Han is frequently translated as sorrow, spite, rancor, regret, resentment or grief, among many other attempts to explain a concept that has no English equivalent. Han is an inherent characteristic of the Korean character and as such finds expression, implied or explicit, in nearly every aspect of Korean life and culture.
Han is sorrow caused by heavy suffering, injustice or persecution, a dull lingering ache in the soul. It is a blend of lifelong sorrow and resentment, neither more powerful than the other. Han is imbued with resignation, bitter acceptance and a grim determination to wait until vengeance can at last be achieved.
Han is passive. It yearns for vengeance, but does not seek it. Han is held close to the heart, hoping and patient but never aggressive. It becomes part of the blood and breath of a person. There is a sense of lamentation and even of reproach toward the destiny that led to such misery.
The concept of Han is seen as unique to Korean culture but I don't necessarily agree. I've seen Han, or aspects of Han, in many other cultures that ascribe to something similar... some of these cultures have a history of oppression and in others, Han could be derived perhaps from different circumstances or reasons. One such group are the Iranians.
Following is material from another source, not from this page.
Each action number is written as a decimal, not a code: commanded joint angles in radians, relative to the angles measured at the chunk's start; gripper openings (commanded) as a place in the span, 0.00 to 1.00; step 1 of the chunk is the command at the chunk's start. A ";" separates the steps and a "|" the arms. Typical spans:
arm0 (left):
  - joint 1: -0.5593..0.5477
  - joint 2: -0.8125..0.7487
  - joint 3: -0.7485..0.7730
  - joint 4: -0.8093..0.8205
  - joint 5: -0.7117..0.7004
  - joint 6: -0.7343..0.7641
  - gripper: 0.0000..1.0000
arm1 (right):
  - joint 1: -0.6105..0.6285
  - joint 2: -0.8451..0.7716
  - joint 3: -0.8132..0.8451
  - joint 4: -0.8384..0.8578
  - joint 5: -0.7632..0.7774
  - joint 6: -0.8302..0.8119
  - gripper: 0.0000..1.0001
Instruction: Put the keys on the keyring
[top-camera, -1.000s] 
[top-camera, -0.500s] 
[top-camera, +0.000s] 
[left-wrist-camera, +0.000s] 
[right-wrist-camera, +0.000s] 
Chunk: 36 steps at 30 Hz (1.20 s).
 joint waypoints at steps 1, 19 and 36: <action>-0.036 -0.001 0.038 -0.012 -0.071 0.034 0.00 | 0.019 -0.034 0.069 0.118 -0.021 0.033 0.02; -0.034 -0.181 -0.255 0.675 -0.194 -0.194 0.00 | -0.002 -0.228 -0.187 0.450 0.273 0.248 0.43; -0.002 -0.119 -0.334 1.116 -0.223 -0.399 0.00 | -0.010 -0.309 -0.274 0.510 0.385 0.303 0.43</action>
Mohammed Asad described in poignant detail the malaise and melancholy that plague the Iranian people as a result of generational mourning from one era to the next over the deaths of the Prophet Mohammed's (saw) grandsons, Hassan and Hussain (ra). In this way, I think that Han either is, or can become, genetic in a sense - learned behaviour over many generations... until it becomes so ingrained in the sub-consciousness of a nation, that even when far removed from the country and all cultural aspects of it, the individual cannot escape the stench of inexplicable emotions inherited from eras gone by - a sense of loss with no purpose or meaning, and lacking in understanding too.
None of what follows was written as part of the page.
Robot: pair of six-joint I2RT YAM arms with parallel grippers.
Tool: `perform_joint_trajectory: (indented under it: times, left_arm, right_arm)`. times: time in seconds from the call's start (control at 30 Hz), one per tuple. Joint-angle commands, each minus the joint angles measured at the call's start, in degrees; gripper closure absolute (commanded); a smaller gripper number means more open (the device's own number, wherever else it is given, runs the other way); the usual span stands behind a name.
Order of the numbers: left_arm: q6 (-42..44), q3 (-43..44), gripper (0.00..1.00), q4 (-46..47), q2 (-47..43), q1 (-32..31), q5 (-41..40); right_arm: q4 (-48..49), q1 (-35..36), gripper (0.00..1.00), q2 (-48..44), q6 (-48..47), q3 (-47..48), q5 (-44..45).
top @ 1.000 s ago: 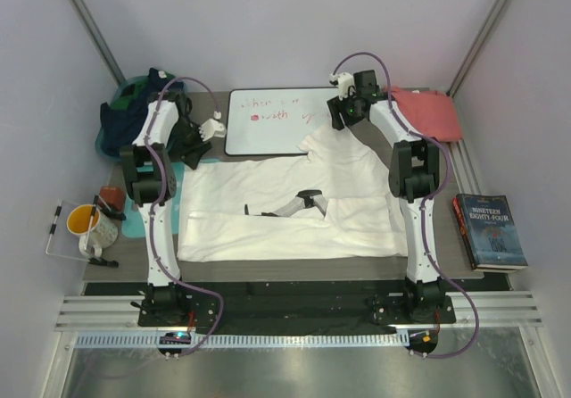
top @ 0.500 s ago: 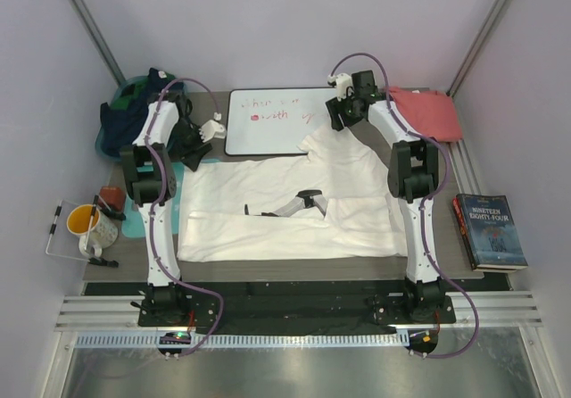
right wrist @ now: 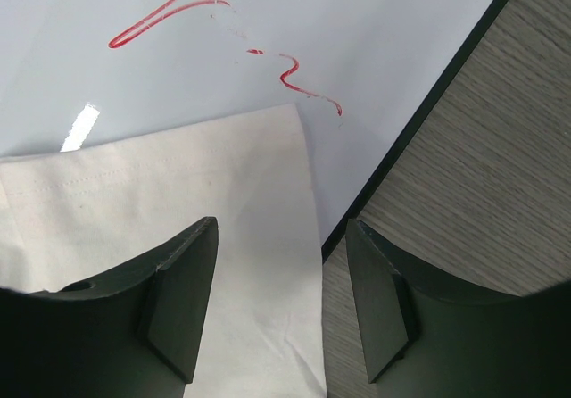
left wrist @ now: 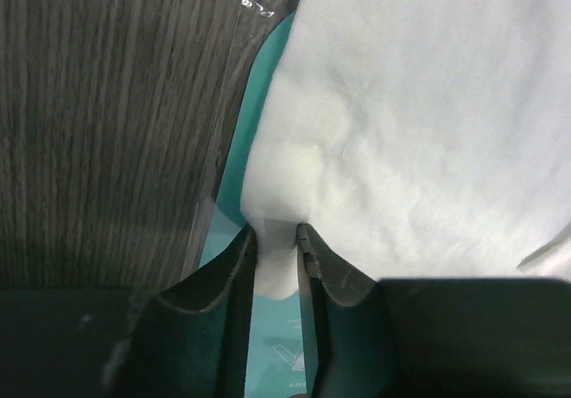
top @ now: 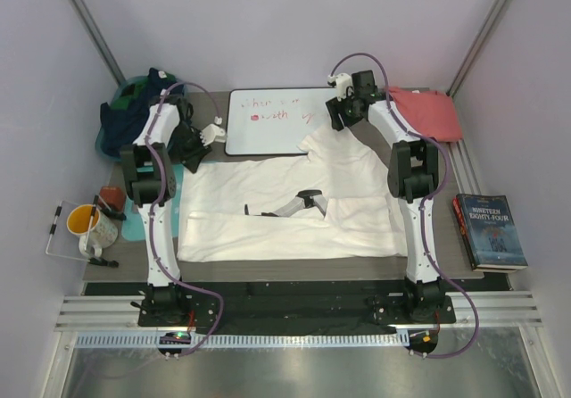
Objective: Fold and stack the t-shirts
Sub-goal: Fold the tshirt
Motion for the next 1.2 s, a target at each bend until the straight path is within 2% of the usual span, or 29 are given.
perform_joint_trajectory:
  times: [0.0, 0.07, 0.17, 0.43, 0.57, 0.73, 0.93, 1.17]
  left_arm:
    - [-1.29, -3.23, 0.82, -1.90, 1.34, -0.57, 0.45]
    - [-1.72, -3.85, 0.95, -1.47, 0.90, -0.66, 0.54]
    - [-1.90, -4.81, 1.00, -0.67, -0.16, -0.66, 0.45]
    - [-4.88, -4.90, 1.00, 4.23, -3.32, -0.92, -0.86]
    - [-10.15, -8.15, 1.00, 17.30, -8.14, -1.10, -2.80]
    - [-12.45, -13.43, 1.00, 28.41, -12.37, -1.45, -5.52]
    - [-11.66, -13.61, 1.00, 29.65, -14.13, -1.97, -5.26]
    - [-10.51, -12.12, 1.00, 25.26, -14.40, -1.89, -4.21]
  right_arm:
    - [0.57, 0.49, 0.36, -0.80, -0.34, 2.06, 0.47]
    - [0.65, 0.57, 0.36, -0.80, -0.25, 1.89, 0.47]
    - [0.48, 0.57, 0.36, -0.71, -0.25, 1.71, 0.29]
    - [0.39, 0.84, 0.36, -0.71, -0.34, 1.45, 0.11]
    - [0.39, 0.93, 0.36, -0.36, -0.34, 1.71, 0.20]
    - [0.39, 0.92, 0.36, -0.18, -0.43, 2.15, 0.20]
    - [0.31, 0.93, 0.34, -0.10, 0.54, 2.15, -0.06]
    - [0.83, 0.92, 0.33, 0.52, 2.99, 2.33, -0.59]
Sometimes I wonder if I too, suffer from some aspect of Han, unbeknownst to me. It would certainly explain the sporadic restlessness and unfounded yearning for something, someplace, that I have yet to become acquainted with... a longing and yearning for that which I do not know and have no prior knowledge of.
In the grander scheme of things, I'm inclined to think that this sort of general discontent is a waste of time and good energy. I don't advocate or endorse that martyr mentality...or any kind of defeatist attitude. But what do I know? I'm sure there is more to Han that can be explained in passing. As Bruce Lee once said, "Sorrow's are our best educators. A man can see further through a tear than a telescope".